WHAT TO PRODUCE ▸ Go line by line through the listing below and copy those that hold "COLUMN".

[SOURCE DATA Boundary: Start]

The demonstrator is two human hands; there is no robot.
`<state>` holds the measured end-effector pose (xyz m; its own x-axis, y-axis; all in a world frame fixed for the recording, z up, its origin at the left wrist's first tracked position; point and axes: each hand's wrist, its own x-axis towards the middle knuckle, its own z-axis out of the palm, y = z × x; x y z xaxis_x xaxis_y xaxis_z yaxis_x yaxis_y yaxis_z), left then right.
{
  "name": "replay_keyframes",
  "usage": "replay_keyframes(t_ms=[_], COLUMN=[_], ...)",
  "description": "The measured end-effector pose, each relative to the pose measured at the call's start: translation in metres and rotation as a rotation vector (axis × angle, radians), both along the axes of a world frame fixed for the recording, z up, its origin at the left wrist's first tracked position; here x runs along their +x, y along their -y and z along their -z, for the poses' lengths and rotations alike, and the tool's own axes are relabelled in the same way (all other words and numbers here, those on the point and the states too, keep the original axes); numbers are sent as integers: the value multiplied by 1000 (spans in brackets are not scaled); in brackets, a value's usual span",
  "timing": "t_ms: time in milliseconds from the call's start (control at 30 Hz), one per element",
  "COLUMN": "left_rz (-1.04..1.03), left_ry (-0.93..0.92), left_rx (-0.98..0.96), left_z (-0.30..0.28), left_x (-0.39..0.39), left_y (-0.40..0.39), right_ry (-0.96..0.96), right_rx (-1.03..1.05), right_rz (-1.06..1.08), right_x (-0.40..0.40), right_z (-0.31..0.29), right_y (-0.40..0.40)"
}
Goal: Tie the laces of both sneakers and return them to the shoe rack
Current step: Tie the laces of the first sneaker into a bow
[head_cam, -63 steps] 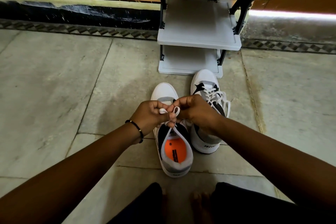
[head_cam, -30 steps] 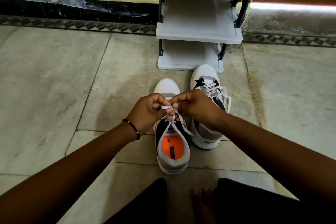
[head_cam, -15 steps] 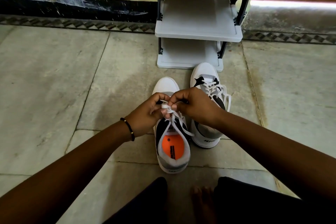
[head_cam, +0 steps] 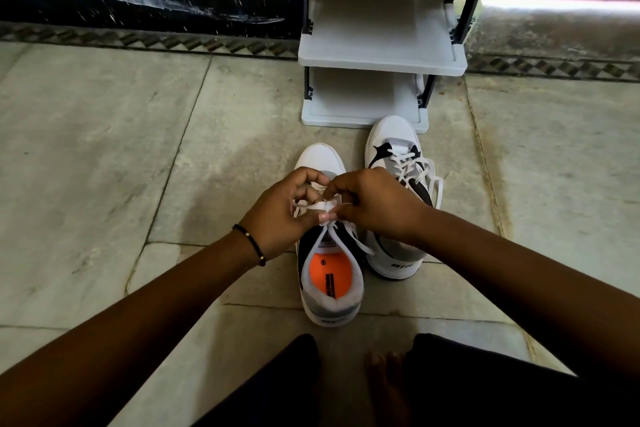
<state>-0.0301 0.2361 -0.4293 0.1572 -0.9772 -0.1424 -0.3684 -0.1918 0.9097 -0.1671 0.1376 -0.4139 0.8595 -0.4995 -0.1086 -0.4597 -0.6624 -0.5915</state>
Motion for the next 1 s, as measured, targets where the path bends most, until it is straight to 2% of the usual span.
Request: replay_keyframes(t_ms=[100,167,233,333,467,567,667,733,867,1000], left_rz=[-20,-1,-19,-110,-32,35,-15,-57,-57,-54], left_ry=[259,403,437,226,79,-63,-206,-228,-79,309], left_rx=[-104,-109,-75,27,155,203,239,222,140,91], left_z=[-2,0,4,5,2,0,-1,-1,-9,-12], left_x=[-1,-2,-3,-1,4,1,1,1,0,3], left_y=[-3,-5,-5,-3,2,3,2,0,-1,-3], right_ry=[-8,7,0,-1,30,41,19,-13,-88,-89], right_rx=[-14,-61,-152,-257,-277,-270,-235,-213,-322,-323], right_rz=[64,99,100,75,86,82,66,51,-33,-20], right_x=[-1,-2,-2,-2,-1,-1,-1,-3,-14,-24], right_z=[4,5,4,2,-1,-1,-1,-3,-13,-19], right_y=[-3,-7,-11,-19,-23,-25,-28,-28,-26,-27])
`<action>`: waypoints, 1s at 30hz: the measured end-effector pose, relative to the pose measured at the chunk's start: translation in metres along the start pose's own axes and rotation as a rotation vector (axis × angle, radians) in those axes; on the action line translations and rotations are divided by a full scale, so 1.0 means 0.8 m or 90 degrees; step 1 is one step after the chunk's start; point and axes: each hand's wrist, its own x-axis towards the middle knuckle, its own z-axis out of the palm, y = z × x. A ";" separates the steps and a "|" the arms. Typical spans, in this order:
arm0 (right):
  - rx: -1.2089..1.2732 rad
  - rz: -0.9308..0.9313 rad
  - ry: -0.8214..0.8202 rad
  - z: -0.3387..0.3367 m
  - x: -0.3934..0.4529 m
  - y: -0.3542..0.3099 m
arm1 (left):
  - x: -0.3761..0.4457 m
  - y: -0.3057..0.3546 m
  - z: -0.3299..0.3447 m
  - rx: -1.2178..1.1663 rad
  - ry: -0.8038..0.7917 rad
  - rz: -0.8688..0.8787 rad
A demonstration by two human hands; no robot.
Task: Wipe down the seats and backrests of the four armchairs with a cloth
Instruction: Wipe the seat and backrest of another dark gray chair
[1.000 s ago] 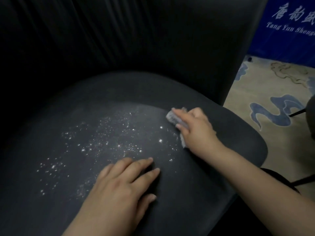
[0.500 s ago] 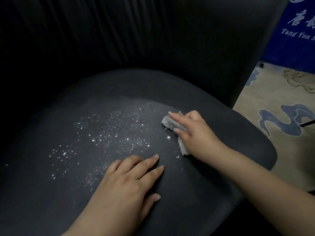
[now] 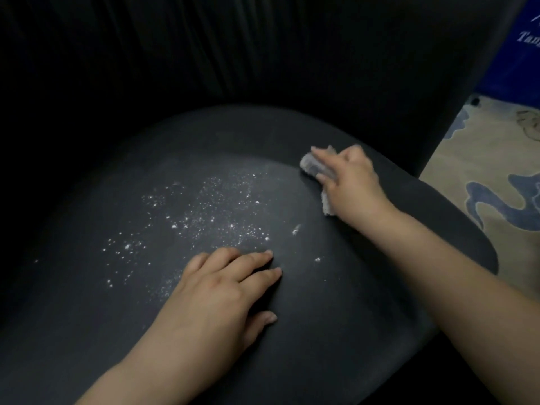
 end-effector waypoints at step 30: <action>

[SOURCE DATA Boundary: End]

OUTPUT OF THE TASK ▸
  "usage": "replay_keyframes(t_ms=[_], COLUMN=[_], ...)",
  "COLUMN": "left_rz (-1.04..1.03), left_ry (-0.93..0.92), left_rx (-0.98..0.96), left_z (-0.30..0.28), left_x (-0.39..0.39), left_y (-0.40..0.39), right_ry (-0.96..0.96), right_rx (-1.03..1.05), right_rz (-1.06..1.08), right_x (-0.40..0.40), right_z (-0.31..0.29), right_y (-0.40..0.40)"

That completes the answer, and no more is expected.